We see what Cory loses over the year; a bike, a dog, a teacher, his dad's job . . . to say we see Cory lose his innocence would be trite. We also see what he gains; the Lady's respect, his classmate's respect following a memorable outburst, and he learns to "Get Around Round Round I Get Around" courtesy of The Beach Boys and didn't everyone have a Grandpa Jaybird? Upon seeing a dream girl, Cory realizes that "If I would've had a tail, I would've wagged it."

And some lines that stuck with me . . .
"Sheer terror has no voice."
or something being "as slow as a toothache"
or "I think I could hear my hair growing."
"If my father was watching a baseball game, he would be agreeable to flossing his teeth with barbed wire."
"She was as thin as a shadow and just as dark." (regarding The Lady)
"one sorry thing about being a kid is that grown-ups listen to you with half an ear" (don't even tell me you didn't feel the same thing as a kid)
or learning of something that "opened up a space in my mind that I'd never known needed light."
a summer day so hot "that if a dog went running, its shadow dropped down to rest."
wondering, "if black people occupied the same heaven as white people, what was the point of eating in different cafes?"
after a playground brawl, the resulting set of stitches looked like they were sewn in "by a cross-eyed medical student with a severe case of hiccups."

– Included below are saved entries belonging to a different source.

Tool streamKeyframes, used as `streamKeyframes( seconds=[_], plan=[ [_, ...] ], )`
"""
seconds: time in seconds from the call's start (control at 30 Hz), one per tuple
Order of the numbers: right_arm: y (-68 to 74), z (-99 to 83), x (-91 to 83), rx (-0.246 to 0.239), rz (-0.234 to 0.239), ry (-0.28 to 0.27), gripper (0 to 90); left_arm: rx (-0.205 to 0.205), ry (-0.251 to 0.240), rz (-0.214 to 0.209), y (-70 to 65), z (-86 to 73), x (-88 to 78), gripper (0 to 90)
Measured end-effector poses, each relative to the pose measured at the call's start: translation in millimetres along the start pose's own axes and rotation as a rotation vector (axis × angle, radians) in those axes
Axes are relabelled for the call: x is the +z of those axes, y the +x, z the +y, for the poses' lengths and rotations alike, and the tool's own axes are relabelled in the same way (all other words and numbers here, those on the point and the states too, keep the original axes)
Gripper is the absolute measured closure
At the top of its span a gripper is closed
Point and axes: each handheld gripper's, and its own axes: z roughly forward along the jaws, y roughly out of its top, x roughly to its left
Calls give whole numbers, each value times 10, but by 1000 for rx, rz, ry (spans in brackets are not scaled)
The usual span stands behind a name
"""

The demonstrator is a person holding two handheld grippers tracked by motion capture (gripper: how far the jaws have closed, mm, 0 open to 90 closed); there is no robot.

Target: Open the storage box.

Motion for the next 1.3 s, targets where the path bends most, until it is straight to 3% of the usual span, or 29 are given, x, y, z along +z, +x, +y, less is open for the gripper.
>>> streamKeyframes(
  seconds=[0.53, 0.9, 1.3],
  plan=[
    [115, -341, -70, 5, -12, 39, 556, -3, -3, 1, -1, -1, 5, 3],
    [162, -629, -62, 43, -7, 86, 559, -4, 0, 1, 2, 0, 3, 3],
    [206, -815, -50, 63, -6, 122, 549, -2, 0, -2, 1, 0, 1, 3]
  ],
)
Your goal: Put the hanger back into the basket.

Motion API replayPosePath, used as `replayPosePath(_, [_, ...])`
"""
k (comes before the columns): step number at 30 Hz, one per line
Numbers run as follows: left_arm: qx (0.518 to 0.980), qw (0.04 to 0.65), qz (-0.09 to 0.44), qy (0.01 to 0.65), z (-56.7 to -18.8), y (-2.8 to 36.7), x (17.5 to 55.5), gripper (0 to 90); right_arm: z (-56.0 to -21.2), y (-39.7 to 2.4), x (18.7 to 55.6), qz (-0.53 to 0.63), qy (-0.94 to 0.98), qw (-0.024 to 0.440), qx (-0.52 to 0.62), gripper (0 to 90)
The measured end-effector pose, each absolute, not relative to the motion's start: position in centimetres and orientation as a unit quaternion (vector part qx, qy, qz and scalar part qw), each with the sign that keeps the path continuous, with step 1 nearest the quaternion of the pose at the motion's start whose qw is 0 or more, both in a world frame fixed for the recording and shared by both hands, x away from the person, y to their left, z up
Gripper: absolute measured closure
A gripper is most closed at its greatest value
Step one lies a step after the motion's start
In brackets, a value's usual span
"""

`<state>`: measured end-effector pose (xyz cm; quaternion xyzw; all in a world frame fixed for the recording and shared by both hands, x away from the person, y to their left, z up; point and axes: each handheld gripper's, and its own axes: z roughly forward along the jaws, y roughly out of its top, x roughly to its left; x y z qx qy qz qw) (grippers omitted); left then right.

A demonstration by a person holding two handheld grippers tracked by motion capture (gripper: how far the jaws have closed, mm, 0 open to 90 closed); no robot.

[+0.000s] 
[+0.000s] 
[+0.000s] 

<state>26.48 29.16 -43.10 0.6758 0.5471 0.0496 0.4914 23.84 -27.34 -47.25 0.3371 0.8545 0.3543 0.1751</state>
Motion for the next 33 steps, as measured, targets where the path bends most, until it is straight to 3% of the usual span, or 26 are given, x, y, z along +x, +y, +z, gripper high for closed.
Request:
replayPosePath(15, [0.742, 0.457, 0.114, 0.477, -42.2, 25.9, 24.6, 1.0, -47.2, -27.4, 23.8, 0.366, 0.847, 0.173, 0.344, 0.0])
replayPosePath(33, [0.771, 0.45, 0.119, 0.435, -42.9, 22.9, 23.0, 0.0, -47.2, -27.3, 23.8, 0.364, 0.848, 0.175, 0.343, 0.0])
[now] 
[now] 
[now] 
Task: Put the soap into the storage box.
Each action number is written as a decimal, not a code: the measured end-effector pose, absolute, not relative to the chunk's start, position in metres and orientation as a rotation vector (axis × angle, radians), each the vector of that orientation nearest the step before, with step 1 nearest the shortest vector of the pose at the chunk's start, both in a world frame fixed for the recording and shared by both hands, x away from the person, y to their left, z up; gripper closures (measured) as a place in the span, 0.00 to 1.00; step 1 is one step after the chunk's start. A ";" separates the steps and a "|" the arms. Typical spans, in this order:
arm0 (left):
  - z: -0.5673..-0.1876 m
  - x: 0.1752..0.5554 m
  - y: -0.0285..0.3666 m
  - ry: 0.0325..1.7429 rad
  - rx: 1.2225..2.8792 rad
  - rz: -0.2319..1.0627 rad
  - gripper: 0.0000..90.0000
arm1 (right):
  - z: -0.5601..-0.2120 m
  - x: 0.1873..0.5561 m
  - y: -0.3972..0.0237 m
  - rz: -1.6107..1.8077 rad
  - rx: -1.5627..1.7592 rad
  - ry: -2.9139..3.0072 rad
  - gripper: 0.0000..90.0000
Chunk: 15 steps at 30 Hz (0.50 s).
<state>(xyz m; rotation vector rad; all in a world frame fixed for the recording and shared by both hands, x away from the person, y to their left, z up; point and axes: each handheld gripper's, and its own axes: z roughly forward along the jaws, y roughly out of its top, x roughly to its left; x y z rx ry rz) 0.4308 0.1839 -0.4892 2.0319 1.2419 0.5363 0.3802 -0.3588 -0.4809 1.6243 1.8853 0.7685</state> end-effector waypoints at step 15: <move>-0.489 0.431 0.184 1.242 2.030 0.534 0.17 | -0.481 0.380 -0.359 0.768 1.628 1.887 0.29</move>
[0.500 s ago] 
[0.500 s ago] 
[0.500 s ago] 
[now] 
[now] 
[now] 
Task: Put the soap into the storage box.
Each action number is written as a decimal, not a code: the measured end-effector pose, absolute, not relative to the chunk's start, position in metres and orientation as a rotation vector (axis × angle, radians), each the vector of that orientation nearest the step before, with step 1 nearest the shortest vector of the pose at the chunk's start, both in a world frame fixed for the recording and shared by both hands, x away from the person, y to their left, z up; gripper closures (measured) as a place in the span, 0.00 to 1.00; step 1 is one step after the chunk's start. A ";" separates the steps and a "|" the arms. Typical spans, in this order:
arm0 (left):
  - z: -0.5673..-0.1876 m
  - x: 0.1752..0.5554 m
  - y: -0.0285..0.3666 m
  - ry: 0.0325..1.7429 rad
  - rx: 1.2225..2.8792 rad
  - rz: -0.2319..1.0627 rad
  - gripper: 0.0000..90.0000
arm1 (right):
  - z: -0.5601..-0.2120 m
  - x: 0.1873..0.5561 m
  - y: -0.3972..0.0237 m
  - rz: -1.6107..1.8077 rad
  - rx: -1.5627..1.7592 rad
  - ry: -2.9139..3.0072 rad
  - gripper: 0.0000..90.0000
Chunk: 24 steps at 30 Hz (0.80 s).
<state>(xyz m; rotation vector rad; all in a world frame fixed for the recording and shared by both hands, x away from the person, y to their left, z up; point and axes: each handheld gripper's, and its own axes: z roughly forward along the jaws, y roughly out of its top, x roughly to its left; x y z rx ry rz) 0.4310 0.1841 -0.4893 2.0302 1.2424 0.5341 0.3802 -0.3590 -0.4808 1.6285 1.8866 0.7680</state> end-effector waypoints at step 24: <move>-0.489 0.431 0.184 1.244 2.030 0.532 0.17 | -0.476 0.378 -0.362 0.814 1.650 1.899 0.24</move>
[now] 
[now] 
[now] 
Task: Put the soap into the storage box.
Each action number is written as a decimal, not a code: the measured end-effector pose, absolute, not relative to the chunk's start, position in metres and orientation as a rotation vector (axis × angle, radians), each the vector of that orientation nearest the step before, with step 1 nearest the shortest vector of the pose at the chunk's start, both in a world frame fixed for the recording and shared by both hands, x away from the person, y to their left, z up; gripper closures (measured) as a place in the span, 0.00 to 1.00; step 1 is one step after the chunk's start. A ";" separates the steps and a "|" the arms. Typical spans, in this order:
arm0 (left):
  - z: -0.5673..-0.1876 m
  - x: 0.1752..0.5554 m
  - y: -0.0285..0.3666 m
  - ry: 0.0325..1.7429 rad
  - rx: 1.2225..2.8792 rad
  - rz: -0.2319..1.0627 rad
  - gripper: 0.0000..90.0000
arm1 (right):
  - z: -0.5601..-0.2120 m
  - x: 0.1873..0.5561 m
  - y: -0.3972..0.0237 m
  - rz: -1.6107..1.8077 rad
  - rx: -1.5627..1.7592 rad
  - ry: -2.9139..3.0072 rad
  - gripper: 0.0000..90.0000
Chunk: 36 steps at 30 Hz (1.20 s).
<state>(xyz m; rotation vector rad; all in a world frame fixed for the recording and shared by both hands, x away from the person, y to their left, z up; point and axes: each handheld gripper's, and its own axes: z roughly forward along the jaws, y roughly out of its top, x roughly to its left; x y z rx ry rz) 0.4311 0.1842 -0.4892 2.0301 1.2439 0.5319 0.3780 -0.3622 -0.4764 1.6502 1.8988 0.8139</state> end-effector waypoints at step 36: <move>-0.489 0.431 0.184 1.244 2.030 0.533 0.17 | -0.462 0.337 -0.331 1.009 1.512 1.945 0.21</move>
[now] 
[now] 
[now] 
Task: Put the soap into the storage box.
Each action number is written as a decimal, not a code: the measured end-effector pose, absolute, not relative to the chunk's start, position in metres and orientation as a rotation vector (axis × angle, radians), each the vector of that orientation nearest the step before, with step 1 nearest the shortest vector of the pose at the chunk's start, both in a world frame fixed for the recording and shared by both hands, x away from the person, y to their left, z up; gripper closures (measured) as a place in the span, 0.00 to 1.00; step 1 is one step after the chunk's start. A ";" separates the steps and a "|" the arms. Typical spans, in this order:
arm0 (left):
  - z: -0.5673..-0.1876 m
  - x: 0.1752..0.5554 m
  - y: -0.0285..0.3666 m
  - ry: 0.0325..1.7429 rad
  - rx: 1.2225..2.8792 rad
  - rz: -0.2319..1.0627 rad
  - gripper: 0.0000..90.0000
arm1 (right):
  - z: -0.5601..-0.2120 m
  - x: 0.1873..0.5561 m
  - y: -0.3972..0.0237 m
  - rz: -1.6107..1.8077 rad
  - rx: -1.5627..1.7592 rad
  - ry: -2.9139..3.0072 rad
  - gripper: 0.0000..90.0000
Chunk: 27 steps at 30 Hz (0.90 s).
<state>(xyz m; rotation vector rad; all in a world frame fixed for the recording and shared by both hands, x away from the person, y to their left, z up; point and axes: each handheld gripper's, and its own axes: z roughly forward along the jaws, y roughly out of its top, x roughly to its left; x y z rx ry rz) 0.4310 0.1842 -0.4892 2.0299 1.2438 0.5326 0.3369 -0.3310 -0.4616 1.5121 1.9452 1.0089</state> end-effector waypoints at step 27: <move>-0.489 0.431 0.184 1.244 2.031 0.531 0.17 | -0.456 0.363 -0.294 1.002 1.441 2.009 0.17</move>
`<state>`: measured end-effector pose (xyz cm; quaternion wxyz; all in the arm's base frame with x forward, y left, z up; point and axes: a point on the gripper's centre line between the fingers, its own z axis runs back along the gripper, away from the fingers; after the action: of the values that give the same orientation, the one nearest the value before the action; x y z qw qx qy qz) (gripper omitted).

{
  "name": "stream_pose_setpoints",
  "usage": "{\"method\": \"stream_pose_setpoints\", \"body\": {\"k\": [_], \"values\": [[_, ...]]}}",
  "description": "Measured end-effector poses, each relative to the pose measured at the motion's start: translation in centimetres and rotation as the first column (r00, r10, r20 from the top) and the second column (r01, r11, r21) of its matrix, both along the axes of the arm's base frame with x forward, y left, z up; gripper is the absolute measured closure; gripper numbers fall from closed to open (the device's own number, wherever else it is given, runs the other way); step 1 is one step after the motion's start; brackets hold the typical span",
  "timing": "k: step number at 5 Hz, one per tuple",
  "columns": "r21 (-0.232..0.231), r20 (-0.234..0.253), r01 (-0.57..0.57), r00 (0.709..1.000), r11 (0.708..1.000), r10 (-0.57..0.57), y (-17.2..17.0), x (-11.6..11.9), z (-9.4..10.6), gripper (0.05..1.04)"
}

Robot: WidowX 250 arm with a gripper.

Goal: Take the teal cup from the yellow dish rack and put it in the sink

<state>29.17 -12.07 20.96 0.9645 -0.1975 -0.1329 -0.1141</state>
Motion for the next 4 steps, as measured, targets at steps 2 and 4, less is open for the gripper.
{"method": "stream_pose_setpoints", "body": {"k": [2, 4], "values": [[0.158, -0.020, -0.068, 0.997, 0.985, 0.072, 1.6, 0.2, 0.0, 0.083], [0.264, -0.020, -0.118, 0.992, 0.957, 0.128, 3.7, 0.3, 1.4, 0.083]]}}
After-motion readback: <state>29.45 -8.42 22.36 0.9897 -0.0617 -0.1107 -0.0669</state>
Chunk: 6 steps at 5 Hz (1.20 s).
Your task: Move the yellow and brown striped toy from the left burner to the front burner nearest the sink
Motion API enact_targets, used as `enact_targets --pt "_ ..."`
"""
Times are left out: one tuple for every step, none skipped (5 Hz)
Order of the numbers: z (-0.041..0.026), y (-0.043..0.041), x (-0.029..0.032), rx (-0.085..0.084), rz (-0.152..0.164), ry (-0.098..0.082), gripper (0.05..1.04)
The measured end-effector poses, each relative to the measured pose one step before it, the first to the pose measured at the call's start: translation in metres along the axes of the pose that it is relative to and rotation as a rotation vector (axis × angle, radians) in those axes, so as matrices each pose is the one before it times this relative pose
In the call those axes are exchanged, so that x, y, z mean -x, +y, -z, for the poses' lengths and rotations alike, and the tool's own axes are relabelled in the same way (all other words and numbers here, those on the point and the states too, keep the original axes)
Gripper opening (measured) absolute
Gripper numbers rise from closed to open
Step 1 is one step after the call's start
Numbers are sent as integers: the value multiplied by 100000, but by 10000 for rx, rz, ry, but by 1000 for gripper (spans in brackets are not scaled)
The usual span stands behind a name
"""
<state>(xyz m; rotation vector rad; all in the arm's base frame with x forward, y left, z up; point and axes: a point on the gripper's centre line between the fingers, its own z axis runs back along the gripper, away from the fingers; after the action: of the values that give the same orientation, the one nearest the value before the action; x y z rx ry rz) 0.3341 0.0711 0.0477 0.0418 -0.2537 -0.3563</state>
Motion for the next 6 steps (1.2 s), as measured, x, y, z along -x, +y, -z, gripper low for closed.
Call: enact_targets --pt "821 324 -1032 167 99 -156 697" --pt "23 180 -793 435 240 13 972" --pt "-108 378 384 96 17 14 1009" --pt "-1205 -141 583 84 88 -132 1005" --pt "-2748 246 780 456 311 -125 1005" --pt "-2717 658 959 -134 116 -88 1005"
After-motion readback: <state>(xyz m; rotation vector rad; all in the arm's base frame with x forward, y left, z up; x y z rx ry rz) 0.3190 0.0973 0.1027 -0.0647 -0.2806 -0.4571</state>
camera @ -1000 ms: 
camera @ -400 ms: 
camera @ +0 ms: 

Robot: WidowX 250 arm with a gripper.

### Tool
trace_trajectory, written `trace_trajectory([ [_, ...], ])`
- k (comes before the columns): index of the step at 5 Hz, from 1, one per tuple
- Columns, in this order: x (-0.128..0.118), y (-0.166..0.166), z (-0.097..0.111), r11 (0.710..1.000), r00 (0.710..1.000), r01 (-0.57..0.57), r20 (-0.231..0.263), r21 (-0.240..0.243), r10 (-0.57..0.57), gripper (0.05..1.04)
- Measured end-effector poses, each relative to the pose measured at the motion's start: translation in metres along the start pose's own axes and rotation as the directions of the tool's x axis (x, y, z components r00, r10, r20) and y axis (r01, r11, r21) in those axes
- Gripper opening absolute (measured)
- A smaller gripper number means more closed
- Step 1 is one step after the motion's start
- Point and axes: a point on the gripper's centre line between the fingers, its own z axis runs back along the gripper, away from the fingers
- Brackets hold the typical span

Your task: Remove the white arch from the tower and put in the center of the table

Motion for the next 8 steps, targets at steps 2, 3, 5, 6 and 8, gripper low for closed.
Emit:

and a few lines that sort of summarize things: "It's crazy the things a boy can imagine" because, as a teacher  told Cory, "No one ever grows up" and then Cory realizing that he "wasn't as grown-up today as I thought I was yesterday."

As a grown-up, Cory, now a published writer, comes back to Zephyr with his wife and daughter and sees a vision of his dad on the front porch of his boyhood home asking, "I did all right, didn't I?"

Yeah. Robert McCammon, you sure did all right. You've helped all of us who have grown far too old remember what made being a child so terrifying and wonderful and hating with all our being that we have - make that had to - grow up.

Mr. Stella? I think I'm going to follow your lead and venture back to Zephyr again when I'm feeling far too old and in need of a refresher course on life as we once knew it.